Type out the data exactly as given. Skip any image.

#### Provided material:
* * *

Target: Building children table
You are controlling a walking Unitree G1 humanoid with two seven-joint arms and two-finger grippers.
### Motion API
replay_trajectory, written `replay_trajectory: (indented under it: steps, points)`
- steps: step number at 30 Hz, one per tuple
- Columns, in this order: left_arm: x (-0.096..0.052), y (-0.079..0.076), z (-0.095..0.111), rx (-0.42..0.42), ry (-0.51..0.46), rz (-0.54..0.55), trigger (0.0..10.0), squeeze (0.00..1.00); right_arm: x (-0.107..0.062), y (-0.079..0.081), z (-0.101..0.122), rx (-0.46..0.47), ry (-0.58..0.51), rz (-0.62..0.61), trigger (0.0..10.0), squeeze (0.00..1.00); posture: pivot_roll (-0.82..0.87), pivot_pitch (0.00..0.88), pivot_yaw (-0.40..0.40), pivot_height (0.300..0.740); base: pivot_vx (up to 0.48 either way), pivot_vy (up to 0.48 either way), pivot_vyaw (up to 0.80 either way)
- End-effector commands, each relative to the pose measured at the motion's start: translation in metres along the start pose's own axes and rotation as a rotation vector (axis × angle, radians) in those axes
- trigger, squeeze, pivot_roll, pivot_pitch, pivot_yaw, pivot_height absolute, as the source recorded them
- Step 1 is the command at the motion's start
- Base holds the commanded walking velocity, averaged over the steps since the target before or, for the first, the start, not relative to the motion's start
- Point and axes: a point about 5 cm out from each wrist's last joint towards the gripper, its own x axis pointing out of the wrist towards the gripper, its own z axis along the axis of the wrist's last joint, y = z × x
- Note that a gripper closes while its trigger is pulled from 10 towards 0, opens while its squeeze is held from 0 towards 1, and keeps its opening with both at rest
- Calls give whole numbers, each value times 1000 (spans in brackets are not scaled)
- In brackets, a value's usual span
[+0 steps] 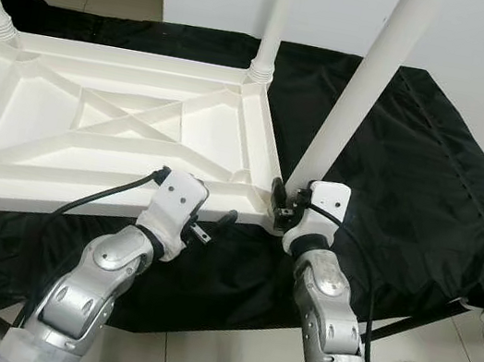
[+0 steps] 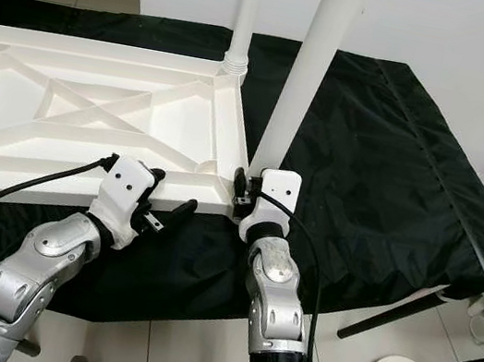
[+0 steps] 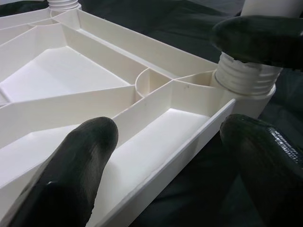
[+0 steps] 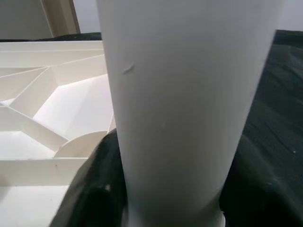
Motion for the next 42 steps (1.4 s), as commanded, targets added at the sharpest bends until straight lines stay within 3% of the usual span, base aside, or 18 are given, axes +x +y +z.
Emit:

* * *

#### Expected output:
Target: Building children table
You are controlling a walking Unitree G1 humanoid with two seven-joint arms and two-finger grippers.
### Motion API
replay_trajectory, written `replay_trajectory: (indented under it: steps, points)`
- steps: step number at 30 Hz, one per tuple
- Columns, in this order: left_arm: x (-0.096..0.052), y (-0.079..0.076), z (-0.095..0.111), rx (-0.42..0.42), ry (-0.51..0.46), rz (-0.54..0.55), trigger (0.0..10.0), squeeze (0.00..1.00); right_arm: x (-0.107..0.062), y (-0.079..0.081), z (-0.101..0.122), rx (-0.46..0.47), ry (-0.58..0.51), rz (-0.62..0.61), trigger (0.0..10.0), squeeze (0.00..1.00); posture: pivot_roll (-0.82..0.87), pivot_pitch (0.00..0.88), pivot_yaw (-0.40..0.40), pivot_height (0.300..0.740); base: pivot_vx (up to 0.48 either way), pivot_vy (up to 0.48 either way), pivot_vyaw (up to 0.80 either way)
- End-effector commands, each relative to the pose measured at the motion's start: translation in metres along the start pose's own axes and rotation as a rotation vector (axis × angle, radians) in those axes
- trigger, squeeze, pivot_roll, pivot_pitch, pivot_yaw, pivot_height absolute, as the source recorded them
- Step 1 is the command at the motion's start
- Base holds the commanded walking velocity, averaged over the steps since the target before or, for the first, the start, not relative to the motion's start
- Point and axes: a point about 5 cm out from each wrist's last joint towards the gripper, its own x axis pointing out of the wrist towards the gripper, its own z axis along the axis of the wrist's last joint, y = z × x
- Note that a gripper closes while its trigger is pulled from 10 towards 0, opens while its squeeze is held from 0 towards 1, and keeps its opening with both at rest
- Calls give whole numbers, each value times 1000 (spans in brackets are not scaled)
- In brackets, a value's usual span
[+0 steps] 
[+0 steps] 
[+0 steps] 
[+0 steps] 
Motion for the next 42 steps (1.4 s), as commanded, targets added at the sharpest bends until straight lines stay within 3% of the usual span, base aside, or 18 are given, axes +x +y +z.
Emit:

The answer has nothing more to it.